== Task goal ==
A single number is the whole answer: the count of lines in these entries that hold "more".

Dataset entries
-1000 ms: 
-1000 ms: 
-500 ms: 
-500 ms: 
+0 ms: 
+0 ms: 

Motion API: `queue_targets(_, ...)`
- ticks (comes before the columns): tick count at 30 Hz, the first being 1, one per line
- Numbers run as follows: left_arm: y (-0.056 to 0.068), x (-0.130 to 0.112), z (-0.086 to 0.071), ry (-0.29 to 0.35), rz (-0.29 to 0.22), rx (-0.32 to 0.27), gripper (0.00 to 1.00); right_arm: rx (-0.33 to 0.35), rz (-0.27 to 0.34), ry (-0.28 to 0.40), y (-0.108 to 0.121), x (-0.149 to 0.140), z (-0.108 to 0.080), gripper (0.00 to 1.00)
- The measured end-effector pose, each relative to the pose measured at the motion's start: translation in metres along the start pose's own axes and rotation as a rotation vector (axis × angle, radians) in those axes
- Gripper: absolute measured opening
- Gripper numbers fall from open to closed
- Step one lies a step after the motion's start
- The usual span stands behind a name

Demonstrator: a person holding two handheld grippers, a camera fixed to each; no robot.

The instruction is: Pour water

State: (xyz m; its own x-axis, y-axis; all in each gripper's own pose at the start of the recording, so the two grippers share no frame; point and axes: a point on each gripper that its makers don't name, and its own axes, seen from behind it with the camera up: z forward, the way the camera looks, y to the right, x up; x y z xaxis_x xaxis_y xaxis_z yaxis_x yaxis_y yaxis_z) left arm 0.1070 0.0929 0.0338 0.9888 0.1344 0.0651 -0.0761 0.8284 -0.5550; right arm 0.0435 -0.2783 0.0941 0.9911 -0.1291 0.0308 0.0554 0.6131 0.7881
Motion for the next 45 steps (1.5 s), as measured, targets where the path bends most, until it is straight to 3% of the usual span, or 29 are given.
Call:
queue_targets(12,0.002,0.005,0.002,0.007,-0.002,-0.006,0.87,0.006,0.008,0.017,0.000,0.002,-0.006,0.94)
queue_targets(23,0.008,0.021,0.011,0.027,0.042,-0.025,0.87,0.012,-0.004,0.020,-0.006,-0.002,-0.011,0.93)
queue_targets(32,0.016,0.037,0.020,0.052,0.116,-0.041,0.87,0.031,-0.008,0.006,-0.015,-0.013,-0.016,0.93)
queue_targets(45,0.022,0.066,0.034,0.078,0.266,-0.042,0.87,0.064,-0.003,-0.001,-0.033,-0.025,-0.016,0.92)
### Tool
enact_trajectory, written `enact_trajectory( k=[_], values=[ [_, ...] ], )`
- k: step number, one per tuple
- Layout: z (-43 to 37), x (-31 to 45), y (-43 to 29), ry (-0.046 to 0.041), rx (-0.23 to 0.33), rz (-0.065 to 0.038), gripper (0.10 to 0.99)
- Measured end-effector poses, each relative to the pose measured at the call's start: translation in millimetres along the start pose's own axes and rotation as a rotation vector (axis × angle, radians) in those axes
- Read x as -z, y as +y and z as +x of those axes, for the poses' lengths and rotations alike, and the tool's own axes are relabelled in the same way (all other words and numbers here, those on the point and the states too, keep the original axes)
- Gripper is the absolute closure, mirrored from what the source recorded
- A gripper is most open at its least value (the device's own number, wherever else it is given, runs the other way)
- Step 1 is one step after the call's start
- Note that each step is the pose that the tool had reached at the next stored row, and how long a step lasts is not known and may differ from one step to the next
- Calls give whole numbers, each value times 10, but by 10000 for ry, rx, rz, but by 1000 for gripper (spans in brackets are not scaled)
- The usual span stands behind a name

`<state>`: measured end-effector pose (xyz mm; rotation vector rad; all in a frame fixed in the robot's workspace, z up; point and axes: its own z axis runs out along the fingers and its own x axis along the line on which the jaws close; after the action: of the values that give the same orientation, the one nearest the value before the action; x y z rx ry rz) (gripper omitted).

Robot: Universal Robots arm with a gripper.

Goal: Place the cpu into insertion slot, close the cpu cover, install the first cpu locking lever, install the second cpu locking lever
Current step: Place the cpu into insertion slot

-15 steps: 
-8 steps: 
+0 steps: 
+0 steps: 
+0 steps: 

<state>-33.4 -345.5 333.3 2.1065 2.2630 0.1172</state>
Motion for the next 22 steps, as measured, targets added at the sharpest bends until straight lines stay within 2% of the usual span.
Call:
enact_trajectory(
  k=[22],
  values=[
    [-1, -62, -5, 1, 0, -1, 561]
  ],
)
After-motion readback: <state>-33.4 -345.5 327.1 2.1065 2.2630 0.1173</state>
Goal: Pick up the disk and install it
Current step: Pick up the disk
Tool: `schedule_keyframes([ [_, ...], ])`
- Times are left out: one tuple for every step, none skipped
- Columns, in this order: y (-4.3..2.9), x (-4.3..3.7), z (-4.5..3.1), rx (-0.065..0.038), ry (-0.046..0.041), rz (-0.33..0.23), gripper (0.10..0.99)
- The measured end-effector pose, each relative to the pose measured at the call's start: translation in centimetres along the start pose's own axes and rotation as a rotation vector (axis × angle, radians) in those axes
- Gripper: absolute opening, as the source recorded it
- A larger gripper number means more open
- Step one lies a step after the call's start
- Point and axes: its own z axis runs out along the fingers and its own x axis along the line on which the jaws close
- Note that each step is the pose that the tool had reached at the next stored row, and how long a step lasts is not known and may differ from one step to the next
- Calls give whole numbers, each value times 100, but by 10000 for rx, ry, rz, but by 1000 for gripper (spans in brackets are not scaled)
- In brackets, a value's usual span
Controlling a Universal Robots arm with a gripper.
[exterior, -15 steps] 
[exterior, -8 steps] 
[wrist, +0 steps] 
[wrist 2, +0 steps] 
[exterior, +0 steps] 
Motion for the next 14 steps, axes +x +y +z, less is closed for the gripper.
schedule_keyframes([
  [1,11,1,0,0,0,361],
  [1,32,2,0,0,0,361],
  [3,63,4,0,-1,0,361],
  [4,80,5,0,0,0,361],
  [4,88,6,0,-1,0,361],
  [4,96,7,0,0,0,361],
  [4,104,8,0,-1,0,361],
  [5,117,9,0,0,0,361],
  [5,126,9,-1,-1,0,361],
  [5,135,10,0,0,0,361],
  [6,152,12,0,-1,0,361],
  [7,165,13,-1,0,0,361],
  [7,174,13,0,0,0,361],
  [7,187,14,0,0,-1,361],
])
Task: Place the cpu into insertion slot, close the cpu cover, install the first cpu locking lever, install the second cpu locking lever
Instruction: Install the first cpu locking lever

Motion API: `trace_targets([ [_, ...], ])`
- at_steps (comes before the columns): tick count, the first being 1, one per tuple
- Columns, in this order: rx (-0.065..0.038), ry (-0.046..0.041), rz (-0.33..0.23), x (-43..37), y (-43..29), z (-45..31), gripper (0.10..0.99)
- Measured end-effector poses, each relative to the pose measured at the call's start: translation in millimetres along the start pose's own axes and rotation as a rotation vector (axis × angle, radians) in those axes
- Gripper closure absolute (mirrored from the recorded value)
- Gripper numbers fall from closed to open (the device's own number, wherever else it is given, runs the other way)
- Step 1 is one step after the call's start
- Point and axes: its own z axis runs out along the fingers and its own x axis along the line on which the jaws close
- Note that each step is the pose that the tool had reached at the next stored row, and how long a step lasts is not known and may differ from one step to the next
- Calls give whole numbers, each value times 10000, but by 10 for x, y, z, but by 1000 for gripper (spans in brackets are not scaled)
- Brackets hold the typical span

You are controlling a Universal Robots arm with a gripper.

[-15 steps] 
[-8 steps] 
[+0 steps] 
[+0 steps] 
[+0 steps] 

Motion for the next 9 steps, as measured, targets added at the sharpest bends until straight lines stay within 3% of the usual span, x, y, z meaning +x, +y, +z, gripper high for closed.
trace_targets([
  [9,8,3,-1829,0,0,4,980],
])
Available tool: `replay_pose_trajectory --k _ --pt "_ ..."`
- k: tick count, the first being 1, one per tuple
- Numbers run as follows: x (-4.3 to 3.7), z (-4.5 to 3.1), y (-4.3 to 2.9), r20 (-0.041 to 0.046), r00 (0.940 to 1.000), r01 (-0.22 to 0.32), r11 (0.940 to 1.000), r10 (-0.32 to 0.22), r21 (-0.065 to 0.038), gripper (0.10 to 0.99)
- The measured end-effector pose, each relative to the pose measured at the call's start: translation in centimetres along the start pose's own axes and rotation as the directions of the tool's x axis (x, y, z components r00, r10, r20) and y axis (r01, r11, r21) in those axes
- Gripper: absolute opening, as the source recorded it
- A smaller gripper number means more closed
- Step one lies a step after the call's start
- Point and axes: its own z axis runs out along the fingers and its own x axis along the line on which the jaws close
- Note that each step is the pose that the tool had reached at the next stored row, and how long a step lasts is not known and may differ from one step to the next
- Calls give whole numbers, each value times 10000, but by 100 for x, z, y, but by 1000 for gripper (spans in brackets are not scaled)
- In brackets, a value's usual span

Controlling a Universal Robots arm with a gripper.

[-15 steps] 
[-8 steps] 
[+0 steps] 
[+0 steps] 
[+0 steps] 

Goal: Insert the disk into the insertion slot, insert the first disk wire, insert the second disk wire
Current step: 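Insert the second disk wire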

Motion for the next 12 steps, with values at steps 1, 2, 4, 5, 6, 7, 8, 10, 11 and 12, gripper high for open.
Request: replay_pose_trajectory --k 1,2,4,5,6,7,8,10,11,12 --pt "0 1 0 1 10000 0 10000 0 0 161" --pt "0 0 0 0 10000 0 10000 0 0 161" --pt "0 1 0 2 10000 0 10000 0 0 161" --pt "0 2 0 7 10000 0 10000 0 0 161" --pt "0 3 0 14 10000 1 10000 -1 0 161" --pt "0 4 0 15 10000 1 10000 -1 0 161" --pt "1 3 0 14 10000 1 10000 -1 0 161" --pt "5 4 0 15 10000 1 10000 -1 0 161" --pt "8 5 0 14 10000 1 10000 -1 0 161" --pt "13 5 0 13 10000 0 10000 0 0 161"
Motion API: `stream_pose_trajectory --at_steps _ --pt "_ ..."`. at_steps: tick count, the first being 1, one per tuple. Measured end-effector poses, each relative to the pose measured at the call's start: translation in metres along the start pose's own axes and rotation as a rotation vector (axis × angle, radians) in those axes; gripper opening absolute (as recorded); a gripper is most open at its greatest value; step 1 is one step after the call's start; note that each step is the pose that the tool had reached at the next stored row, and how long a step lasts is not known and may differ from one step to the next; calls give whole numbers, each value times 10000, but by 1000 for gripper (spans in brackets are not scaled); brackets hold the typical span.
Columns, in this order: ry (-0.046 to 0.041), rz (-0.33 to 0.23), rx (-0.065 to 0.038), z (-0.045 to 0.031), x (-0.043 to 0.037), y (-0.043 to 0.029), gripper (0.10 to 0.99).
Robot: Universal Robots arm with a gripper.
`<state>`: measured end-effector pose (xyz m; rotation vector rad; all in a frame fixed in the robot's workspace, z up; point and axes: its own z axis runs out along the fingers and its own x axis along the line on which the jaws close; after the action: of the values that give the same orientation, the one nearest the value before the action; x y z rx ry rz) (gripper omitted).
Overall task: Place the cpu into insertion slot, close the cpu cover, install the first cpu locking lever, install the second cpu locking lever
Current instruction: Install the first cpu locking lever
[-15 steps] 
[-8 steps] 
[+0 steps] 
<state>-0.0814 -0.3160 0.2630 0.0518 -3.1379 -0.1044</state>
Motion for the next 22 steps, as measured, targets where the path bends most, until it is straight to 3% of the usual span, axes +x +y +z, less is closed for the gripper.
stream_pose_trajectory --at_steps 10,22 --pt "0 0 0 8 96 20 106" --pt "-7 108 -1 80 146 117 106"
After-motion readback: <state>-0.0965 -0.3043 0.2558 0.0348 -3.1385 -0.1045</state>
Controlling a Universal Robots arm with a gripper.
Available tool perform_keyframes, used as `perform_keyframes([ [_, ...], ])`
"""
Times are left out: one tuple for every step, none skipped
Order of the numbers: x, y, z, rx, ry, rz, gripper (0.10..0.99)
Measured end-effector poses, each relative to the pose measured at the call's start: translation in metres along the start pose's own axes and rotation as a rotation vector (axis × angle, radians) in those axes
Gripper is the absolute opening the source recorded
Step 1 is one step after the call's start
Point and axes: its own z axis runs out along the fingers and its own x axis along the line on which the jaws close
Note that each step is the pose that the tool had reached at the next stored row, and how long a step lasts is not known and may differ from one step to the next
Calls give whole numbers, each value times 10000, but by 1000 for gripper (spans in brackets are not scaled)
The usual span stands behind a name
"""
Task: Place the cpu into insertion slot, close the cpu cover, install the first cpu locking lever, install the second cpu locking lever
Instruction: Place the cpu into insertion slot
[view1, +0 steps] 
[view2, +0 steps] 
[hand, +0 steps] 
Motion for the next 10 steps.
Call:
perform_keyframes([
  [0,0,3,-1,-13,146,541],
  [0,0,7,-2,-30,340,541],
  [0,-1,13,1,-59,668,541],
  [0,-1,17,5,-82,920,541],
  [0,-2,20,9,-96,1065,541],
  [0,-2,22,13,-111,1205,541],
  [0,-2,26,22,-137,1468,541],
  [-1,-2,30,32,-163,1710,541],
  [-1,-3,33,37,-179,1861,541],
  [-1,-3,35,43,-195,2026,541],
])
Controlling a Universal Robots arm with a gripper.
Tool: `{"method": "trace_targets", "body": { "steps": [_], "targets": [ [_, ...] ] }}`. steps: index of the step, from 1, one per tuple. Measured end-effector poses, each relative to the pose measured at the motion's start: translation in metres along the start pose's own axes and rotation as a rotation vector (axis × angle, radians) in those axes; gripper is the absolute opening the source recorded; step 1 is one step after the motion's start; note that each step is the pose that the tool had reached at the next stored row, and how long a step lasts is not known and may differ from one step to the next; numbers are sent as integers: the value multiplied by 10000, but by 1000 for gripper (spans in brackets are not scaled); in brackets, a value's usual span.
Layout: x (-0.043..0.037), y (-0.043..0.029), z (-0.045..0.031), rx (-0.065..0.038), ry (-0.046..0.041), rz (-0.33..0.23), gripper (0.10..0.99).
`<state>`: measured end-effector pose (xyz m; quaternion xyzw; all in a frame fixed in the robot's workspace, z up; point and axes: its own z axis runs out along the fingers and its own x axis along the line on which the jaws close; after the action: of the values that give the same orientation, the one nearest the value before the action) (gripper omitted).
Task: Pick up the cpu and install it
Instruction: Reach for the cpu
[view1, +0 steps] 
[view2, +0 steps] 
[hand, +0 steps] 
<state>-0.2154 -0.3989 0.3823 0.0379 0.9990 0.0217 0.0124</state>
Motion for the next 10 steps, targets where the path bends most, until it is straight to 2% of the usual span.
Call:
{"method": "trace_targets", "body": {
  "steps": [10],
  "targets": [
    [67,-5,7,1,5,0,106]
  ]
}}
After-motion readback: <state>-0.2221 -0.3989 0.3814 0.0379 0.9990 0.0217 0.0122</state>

== Answer section ==
2